WHAT TO WORK ON:
Transcribe word for word the lines below from the line with "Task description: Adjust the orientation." through the line with "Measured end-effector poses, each", ends included.

[DATA IN THIS EXERCISE — start]

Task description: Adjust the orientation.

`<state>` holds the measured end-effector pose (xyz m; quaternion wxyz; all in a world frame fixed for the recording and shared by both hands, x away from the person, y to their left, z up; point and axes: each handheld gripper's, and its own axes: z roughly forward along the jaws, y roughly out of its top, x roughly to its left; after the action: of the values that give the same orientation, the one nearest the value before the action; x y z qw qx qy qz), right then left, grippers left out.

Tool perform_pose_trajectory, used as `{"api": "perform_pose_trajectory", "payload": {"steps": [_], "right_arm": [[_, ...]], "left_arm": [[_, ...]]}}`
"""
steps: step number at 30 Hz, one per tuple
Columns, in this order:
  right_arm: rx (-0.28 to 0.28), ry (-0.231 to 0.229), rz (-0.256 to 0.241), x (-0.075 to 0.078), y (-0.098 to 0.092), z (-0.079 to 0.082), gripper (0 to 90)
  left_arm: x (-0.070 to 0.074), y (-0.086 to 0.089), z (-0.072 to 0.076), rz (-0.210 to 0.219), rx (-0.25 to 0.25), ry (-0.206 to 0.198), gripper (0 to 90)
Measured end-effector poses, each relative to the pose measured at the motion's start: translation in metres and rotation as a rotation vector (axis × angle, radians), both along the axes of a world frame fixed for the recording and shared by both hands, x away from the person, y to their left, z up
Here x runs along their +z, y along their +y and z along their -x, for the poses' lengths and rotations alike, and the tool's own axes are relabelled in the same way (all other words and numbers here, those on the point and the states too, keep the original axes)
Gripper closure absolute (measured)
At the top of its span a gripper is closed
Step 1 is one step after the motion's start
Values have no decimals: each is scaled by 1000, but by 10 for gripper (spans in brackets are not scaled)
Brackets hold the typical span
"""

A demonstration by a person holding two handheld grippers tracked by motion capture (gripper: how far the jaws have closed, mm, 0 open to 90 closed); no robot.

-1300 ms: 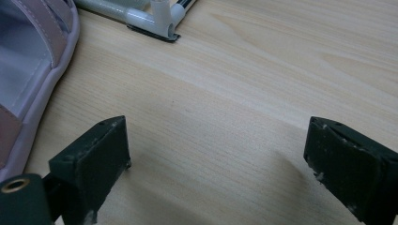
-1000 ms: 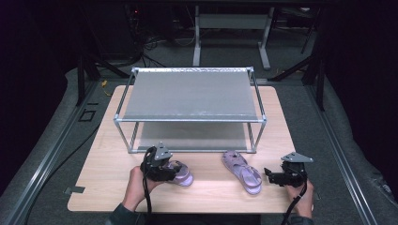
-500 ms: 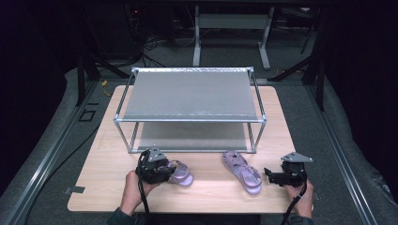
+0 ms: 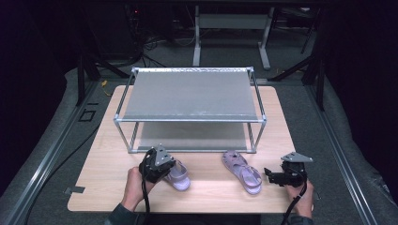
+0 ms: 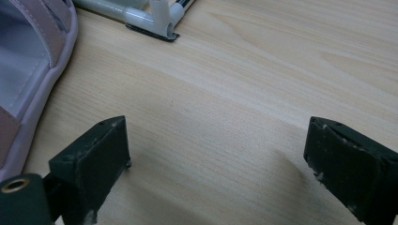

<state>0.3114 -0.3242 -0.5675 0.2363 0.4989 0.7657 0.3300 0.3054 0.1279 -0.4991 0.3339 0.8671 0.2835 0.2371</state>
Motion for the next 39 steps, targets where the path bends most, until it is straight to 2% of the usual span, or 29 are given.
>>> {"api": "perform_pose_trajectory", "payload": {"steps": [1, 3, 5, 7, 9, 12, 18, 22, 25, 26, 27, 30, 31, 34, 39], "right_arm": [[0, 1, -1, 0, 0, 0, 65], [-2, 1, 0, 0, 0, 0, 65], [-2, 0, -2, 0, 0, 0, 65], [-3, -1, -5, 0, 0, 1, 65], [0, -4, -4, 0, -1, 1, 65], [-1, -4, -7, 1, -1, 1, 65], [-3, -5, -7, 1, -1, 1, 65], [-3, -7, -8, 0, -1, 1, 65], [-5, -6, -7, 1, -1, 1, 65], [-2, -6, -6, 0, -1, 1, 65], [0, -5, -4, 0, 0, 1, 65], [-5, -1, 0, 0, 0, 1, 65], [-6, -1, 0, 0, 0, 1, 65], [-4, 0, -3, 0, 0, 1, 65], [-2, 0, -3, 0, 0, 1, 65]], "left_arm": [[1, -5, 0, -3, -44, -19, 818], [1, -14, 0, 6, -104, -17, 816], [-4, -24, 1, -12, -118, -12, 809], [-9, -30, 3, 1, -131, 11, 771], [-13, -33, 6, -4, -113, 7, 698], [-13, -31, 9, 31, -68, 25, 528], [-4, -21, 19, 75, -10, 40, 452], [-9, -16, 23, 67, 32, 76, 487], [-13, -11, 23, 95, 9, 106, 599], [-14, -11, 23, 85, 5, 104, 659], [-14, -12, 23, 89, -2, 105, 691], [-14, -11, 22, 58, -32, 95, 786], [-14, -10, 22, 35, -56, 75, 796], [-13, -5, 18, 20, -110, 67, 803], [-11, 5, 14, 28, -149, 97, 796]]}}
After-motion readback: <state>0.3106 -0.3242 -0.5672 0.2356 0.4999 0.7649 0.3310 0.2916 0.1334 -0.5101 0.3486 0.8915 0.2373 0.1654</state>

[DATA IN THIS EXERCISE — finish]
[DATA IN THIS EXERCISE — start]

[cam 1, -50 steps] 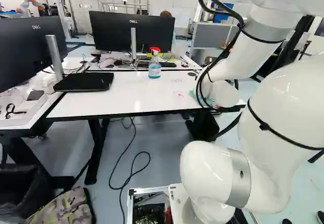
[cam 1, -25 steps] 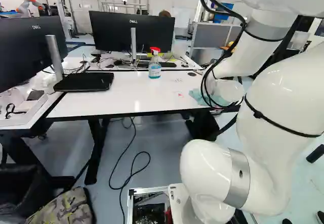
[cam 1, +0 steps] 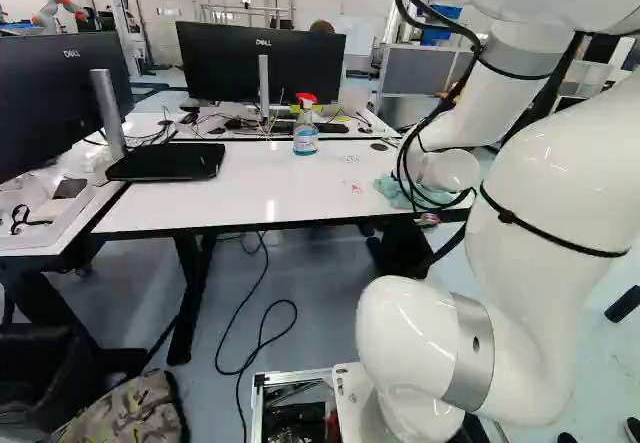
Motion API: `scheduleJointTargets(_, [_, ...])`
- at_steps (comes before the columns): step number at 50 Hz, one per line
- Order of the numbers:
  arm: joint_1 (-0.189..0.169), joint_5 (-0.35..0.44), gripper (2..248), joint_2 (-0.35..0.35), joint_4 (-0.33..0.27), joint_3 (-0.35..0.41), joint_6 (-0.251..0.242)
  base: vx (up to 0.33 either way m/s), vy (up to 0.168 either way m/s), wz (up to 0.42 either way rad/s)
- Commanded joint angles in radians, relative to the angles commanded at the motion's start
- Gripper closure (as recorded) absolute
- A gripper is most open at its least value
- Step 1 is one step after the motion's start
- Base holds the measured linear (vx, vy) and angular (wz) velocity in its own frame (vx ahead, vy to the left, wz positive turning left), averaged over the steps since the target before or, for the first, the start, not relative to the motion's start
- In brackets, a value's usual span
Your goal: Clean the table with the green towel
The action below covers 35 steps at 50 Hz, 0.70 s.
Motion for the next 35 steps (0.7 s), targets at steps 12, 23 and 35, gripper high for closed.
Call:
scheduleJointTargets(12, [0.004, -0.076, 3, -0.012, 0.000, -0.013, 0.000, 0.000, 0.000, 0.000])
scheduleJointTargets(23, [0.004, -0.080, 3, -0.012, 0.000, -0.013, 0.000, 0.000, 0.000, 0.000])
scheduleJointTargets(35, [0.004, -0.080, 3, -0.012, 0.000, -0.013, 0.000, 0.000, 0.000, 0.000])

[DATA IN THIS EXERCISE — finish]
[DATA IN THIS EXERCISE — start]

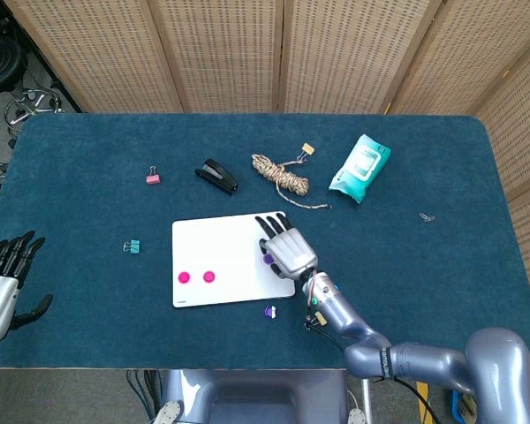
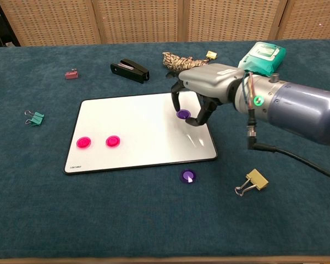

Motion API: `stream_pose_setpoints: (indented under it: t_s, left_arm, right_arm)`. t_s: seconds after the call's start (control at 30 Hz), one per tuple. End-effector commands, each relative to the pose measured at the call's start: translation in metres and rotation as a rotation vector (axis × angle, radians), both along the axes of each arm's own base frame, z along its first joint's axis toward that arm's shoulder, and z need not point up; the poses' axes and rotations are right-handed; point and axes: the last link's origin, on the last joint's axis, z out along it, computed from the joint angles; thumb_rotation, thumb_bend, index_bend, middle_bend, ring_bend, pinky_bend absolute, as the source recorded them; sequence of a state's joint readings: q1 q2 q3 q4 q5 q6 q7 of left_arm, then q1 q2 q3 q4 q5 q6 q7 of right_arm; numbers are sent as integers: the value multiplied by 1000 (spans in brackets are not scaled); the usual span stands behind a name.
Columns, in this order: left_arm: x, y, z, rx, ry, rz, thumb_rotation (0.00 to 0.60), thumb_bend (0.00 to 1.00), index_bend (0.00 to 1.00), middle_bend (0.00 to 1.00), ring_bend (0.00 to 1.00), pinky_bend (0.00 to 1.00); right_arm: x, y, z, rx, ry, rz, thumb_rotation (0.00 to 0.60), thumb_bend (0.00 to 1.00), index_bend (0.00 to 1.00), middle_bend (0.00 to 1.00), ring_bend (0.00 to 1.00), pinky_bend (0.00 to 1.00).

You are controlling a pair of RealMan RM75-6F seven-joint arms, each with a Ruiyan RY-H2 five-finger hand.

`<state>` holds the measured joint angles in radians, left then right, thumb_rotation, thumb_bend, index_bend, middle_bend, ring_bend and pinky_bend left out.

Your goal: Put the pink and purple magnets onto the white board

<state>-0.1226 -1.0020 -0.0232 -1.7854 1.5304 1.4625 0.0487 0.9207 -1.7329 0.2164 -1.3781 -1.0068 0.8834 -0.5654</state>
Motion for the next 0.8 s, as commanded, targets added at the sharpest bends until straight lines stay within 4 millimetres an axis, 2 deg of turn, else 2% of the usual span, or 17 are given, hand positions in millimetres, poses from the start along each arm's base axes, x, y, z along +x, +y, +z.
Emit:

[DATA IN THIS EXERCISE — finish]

ANSWER SECTION:
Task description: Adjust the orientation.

`<state>` holds the measured end-effector pose (xyz m; quaternion wxyz; all in a world frame fixed for the recording and shared by both hands, x away from the person, y to their left, z up; point and axes: each handheld gripper's, and its own axes: z roughly forward along the jaws, y roughly out of its top, x roughly to its left; after the action: of the values that give the same orientation, the one nearest the value before the action; x y z qw qx qy qz), right then left, grippers left out.

Tool perform_pose_trajectory, used as `{"api": "perform_pose_trajectory", "payload": {"steps": [_], "right_arm": [[_, ...]], "left_arm": [[_, ...]]}}`
"""
steps: step number at 30 Hz, one per tuple
Columns, in this order:
  right_arm: rx (-0.28 to 0.28), ry (-0.231 to 0.229), rz (-0.256 to 0.241), x (-0.075 to 0.078), y (-0.098 to 0.092), z (-0.079 to 0.082), gripper (0 to 90)
  left_arm: x (-0.070 to 0.074), y (-0.086 to 0.089), z (-0.072 to 0.076), rz (-0.210 to 0.219), rx (-0.25 to 0.25), ry (-0.206 to 0.198), gripper (0 to 90)
Measured end-effector poses, each relative to the pose measured at the motion's start: translation in metres and rotation as a rotation vector (axis × angle, radians), both along the axes of a world frame fixed for the recording and shared by both hands, x away from the person, y to their left, z up

Here the work on this exercise is complete.